Il me remet en lieu sûr et je me sens subitement emporté en avant dans son sac à dos et me cogne contre le sol de la voiture. « Code 78, il faut se ramener à la Gare Cornavin d’urgence ! ». La jeune femme fait brusquement demi-tour, si bien que l’on entend les roues de la Volkswagen déraper sur le goudron. Code 78 ?! C’est quoi, ça ? Je ne parle pas chiffre, moi, je parle avec des lettres. Il me faut un sujet, un verbe, un complément. Qu’on me donne une syntaxe correcte !

Guillaume prend son sac à dos à moitié ouvert sur ses genoux et active la sirène, tandis que sa partenaire accélère sur la Rue de Montbrillant. Elle dépasse de nombreuses voitures, alors que certaines se décalent pour les laisser passer. Arrivée à un feu, qu’elle n’hésite pas à griller, elle manque de percuter un motard qui ne semble pas avoir compris le principe de la sirène. J’entends le moteur gronder si fort que je n’arrive pas à discerner leurs propos. Elle tourne brutalement sur la gauche avant de s’arrêter sur la place de stationnement des taxis.

— Apparemment, il s’agit de deux hommes ivres armés d’un couteau dans la galerie marchande, d’après ce que me dit Marc dans l’oreillette.

— Qu’est-ce qu’ils veulent ? Voler l’argent d’la caisse ?

— Il sait pas vraiment.
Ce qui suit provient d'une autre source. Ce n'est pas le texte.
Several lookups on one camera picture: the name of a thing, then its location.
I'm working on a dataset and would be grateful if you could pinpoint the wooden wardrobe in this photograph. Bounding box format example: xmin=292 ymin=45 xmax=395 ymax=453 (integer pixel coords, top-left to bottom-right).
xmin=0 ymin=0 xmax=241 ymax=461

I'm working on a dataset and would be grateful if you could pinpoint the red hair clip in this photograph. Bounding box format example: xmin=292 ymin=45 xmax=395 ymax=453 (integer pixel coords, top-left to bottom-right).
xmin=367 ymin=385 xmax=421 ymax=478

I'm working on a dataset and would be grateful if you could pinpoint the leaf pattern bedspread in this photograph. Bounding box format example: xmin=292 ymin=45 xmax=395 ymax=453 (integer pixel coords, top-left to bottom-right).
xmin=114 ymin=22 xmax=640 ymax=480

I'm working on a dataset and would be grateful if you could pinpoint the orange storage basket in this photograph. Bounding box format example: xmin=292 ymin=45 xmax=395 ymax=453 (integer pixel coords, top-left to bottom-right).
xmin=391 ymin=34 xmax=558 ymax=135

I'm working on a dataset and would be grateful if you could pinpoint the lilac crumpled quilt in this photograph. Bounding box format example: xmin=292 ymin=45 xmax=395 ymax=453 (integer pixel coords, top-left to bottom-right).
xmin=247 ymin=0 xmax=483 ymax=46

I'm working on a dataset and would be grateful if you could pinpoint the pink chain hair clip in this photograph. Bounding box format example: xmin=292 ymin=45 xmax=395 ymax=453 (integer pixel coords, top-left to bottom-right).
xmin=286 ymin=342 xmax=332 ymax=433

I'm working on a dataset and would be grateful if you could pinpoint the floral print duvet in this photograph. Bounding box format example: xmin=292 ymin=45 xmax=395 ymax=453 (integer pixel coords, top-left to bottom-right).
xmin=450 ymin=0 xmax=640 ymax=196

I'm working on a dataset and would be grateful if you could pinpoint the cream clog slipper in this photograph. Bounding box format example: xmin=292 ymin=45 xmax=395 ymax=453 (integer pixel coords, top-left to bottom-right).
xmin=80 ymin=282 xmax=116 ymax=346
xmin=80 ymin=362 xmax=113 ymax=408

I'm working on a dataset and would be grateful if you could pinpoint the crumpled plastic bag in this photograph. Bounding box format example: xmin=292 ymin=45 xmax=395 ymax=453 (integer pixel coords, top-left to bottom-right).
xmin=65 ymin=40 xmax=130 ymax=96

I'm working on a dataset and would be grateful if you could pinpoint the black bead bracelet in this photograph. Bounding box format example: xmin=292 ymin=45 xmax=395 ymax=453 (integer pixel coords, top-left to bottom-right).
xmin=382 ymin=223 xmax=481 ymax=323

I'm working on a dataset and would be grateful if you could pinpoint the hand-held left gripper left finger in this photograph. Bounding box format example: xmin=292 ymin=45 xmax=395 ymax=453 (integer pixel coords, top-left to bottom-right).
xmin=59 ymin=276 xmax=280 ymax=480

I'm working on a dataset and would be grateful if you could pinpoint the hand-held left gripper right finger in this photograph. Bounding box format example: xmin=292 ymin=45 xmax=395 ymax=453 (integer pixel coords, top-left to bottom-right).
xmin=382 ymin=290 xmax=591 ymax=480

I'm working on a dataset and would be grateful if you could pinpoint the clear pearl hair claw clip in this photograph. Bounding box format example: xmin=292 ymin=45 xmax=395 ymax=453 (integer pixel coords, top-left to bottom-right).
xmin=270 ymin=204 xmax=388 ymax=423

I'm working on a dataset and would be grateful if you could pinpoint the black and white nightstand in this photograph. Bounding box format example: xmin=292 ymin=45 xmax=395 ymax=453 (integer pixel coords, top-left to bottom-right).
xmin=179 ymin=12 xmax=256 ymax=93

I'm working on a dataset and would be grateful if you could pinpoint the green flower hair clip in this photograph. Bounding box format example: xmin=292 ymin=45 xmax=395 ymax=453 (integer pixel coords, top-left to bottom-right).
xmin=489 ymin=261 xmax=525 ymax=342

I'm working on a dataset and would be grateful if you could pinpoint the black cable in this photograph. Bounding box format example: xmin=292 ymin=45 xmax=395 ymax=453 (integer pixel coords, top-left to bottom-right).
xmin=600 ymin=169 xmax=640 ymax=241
Il comprend rien à ce qu’ils baragouinent tellement ils sont soûls.

Après avoir pris les clefs, ils sortent tous deux de la voiture et courent vers l’entrée de la gare. Eh oh ! Vous ne me prenez pas avec vous ? Juste quand il commençait à y avoir de l’action…  Alors que je suis écrasé entre un classeur et un Tupperware, je me plais à penser à la taille de la bibliothèque de son épouse – autrement dit, à mon nouveau futur chez moi. Quel bonheur de se sentir en sécurité, protégé sur une étagère, comme un oisillon l’est dans son nid… posé délicatement au milieu de mes semblables… le rêve. Je me demande de quels genres de livres sera composée cette bibliothèque… Je serai peut-être placé à côté d’un Molière… ou alors d’un Shakespeare, ou bien d’un Pétrarque, ou encore d’un Hugo ! Un monde idyllique pour tout bon livre qui se respecte. Rien que de penser à cette éventualité, je ressens une profonde allégresse. Qui se transforme bientôt en angoisse, lorsque j’aperçois un homme prendre le sac à dos de Guillaume, laissé sur le siège de la voiture, et partir avec. Sweatshirt déchiré, jogging délavé, cheveux sales, sac en plastique contenant le minimum d’affaires : bouteille d’eau vide ; dentifrice ; brosse à dents ; paquet de cigarettes ; carte d’identité. Je me rends vite compte que les deux équipiers n’ont pas fermé à clefs la voiture, et qu’un sans-abri est en train de voler les affaires du policier… et moi avec !

Et dire qu’ils étaient remontés dans mon estime après cette course digne d’un road-movie… les voilà maintenant tombés bien bas ! L’homme court comme si sa vie en dépendait. Il va tellement vite que je me balance dans tous les sens et manque plusieurs fois de tomber du sac à moitié ouvert. « Poussez-vous ! », crie-t-il. Il accélère inutilement lorsqu’il voit une voiture de gendarmes qui se révèle être vide, trébuche avant de bousculer quelqu’un et de partir.

Où suis-je ? Qu’est-ce que je fais par terre ? Le sans-abri a dû me lâcher dans sa folle fuite. Ouille. J’ai mal partout. Un bruit assourdissant gronde autour de moi. Des inconnus m’évitent ou me passent par-dessus avant de rentrer dans la gare. Je vois de loin le S.D.F toujours en train de courir avec le sac sur les épaules. J’ai du mal à voir exactement où je suis à cause de tous ces pieds qui passent autour de moi. Soudain, plus personne. Je suis sur le trottoir d’un arrêt de tram. À ma gauche, un distributeur de tickets. À ma droite, un panneau affichant le numéro des transports. Je prends conscience que le cauchemar est loin d’être fini : en face de moi, un tram arrive. Il s’arrête. Les portes s’ouvrent. Toute une foule en sort et se dirige vers moi… pourquoi ? Je me rends aussitôt compte que je suis dans le passage.

En plein milieu d’une des entrées de la gare.